## Task statement
The expected answer is the set of lines in the data below between the line holding "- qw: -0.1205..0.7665" and the line holding "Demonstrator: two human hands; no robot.", inclusive, written out exactly.

## Raw data

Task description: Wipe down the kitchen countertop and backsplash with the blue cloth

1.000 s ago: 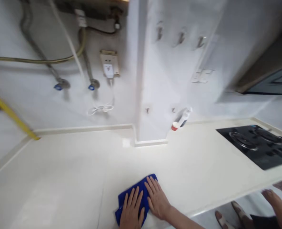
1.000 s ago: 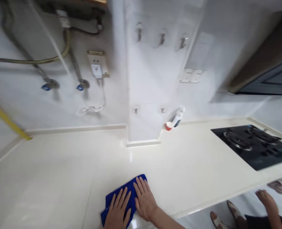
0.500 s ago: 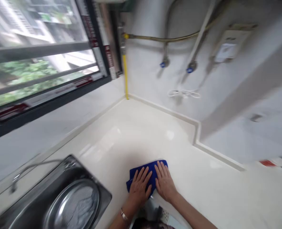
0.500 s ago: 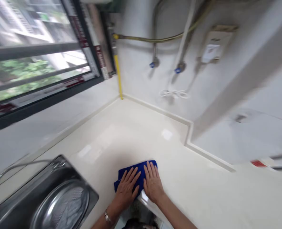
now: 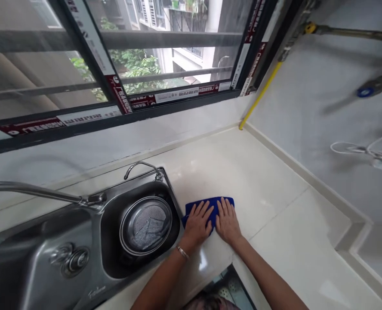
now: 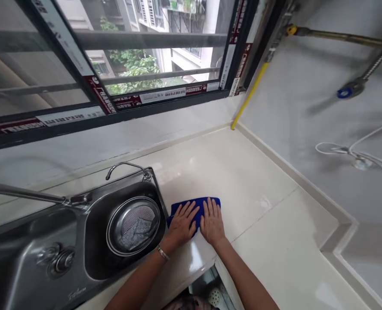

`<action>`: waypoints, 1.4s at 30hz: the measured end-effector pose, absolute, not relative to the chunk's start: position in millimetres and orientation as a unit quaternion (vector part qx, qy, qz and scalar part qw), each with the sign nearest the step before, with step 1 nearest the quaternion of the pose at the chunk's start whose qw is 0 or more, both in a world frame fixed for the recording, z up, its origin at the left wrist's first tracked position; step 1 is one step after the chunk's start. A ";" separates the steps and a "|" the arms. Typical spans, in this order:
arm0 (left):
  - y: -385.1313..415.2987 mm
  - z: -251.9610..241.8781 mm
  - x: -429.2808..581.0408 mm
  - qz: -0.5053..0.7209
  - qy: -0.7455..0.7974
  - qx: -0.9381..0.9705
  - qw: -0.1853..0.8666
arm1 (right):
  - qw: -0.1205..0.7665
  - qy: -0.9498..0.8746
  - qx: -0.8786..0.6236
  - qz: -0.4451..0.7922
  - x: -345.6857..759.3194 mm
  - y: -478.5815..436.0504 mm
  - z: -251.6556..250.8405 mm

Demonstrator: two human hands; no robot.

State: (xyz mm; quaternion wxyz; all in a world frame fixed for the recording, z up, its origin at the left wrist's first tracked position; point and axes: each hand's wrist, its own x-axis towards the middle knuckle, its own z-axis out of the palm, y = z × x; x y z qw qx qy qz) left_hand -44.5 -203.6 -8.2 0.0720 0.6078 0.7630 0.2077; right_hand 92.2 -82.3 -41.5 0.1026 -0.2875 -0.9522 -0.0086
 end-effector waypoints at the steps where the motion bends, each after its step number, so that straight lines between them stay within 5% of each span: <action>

## Answer box
  - qw: -0.1205..0.7665
  - qy: -0.9498..0.8746
  - qx: -0.8786..0.6236
  - qz: -0.4451..0.7922
  - x: -345.6857..759.3194 mm
  - y: -478.5815..436.0504 mm
  - z: -251.6556..250.8405 mm

Demonstrator: two human hands; no robot.

The response to this exercise has been given in full.